Find every line in the records below that holds the word "camera" and copy it.

DATASET EXCERPTS below:

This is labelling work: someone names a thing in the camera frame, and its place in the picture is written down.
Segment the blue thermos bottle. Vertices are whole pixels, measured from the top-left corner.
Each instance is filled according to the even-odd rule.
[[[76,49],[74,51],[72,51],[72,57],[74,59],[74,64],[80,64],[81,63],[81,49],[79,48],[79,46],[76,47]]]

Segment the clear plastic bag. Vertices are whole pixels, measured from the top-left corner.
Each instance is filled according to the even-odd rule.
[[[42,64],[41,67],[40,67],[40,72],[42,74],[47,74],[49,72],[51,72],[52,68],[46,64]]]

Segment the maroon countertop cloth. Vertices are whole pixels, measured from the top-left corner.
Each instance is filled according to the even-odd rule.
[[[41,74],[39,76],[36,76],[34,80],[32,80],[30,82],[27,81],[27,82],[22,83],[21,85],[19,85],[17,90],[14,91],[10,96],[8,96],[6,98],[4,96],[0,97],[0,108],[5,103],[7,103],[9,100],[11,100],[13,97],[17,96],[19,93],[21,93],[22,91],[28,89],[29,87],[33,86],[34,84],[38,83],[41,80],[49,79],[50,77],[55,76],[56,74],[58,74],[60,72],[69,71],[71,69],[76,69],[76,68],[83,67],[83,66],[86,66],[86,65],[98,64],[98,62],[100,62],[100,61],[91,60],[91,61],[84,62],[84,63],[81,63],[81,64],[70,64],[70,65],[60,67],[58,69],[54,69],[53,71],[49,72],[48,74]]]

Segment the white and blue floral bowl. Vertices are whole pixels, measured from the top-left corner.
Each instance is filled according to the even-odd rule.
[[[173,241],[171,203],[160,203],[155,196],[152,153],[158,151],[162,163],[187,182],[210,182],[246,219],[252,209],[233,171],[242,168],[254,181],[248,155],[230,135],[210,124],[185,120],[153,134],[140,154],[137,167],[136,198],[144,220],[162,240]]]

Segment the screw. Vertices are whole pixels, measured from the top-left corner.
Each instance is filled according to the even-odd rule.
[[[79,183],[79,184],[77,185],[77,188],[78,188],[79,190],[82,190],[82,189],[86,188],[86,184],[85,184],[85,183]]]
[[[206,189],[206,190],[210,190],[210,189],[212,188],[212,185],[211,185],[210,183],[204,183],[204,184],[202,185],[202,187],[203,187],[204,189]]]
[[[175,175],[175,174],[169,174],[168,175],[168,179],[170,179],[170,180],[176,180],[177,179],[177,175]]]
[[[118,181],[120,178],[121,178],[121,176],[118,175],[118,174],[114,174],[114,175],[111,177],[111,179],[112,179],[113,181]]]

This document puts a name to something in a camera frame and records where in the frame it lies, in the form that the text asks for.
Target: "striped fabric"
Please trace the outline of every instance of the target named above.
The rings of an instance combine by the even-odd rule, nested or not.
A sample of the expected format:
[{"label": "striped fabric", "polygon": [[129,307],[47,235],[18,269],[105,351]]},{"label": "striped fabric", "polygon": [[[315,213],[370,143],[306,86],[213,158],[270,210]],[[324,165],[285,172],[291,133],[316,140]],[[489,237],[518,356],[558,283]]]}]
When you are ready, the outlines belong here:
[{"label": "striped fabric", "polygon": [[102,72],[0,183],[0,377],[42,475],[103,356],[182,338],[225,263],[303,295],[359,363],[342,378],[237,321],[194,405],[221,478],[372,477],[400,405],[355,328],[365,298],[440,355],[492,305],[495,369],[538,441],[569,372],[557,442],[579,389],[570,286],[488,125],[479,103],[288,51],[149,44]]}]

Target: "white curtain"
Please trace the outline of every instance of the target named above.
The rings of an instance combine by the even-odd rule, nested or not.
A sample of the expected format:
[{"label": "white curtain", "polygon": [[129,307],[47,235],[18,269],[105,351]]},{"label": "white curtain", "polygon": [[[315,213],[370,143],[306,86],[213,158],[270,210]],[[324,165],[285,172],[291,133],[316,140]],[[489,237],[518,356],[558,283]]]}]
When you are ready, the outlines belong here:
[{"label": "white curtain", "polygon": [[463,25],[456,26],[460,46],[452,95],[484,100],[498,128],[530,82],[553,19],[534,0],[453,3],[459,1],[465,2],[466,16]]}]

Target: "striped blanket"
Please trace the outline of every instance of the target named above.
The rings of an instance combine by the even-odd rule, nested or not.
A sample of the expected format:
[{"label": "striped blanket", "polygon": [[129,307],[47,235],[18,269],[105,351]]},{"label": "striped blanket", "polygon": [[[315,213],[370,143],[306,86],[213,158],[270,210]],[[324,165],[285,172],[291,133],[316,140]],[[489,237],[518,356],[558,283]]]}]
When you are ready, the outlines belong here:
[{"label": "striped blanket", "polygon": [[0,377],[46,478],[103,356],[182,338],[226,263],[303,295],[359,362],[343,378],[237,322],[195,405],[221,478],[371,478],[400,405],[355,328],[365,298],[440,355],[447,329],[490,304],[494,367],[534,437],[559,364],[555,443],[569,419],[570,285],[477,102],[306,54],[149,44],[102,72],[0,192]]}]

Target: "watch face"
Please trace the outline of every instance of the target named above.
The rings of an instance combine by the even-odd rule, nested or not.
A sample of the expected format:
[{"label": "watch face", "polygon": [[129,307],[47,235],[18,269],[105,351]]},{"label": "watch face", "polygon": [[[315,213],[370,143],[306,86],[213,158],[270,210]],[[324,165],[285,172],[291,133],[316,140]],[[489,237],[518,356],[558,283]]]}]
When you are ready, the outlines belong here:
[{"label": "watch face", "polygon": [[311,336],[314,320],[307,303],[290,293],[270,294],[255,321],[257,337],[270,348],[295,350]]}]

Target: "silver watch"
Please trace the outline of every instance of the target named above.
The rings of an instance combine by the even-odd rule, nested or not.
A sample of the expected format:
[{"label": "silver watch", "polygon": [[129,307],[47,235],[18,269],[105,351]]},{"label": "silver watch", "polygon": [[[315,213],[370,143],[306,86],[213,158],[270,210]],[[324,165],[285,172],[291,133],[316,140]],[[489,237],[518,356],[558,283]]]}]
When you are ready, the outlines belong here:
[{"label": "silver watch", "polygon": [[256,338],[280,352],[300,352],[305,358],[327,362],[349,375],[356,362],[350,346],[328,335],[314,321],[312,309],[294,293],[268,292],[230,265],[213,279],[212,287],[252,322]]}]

End of DATASET EXCERPTS.

* WORKED SOLUTION *
This is labelling work: someone names a thing in the camera frame, and its place in the picture is written down.
This document puts a name to something in a camera frame and records where in the frame it lies, in the form that the text asks for.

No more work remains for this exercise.